§ Exercise: Would you reproduce, word for word, only the lines from the one with "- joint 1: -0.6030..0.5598" to the end of the listing below?

§ Information shown:
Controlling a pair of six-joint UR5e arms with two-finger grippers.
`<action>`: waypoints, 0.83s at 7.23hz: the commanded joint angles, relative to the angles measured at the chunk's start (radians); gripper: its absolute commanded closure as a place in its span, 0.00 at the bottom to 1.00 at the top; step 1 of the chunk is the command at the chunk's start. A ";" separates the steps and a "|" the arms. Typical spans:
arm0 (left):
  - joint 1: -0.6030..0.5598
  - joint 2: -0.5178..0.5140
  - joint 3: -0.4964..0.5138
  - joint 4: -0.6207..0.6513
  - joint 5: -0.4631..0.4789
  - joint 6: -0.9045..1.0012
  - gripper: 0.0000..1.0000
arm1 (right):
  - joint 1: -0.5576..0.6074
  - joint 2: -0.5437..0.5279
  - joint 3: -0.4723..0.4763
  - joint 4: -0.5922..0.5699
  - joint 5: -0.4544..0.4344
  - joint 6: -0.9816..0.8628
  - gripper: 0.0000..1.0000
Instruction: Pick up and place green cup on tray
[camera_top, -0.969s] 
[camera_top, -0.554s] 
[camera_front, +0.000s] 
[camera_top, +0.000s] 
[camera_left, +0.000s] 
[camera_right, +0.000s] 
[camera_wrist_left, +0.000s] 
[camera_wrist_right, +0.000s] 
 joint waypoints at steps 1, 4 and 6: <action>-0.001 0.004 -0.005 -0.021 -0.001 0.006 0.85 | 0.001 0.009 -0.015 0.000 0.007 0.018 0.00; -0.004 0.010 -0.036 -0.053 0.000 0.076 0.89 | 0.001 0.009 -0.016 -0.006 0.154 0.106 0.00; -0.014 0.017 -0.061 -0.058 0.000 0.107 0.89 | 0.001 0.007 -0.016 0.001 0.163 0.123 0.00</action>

§ Result of this exercise:
  - joint 1: -0.6030..0.5598
  - joint 2: -0.5178..0.5140
  - joint 3: -0.4964..0.5138
  - joint 4: -0.6207..0.6513
  - joint 5: -0.4631..0.4789
  - joint 6: -0.9045..1.0012
  - gripper: 0.0000..1.0000
arm1 (right):
  - joint 1: -0.5576..0.6074
  - joint 2: -0.5437..0.5279
  - joint 3: -0.4723..0.4763
  - joint 4: -0.5922..0.5699
  - joint 5: -0.4544..0.4344
  - joint 6: -0.9816..0.8628
  - gripper: 0.0000..1.0000
Instruction: Pick up and place green cup on tray
[camera_top, -0.969s] 
[camera_top, -0.554s] 
[camera_front, +0.000s] 
[camera_top, +0.000s] 
[camera_left, +0.000s] 
[camera_right, +0.000s] 
[camera_wrist_left, +0.000s] 
[camera_wrist_right, +0.000s] 
 joint waypoints at steps 1, 4 and 6: <action>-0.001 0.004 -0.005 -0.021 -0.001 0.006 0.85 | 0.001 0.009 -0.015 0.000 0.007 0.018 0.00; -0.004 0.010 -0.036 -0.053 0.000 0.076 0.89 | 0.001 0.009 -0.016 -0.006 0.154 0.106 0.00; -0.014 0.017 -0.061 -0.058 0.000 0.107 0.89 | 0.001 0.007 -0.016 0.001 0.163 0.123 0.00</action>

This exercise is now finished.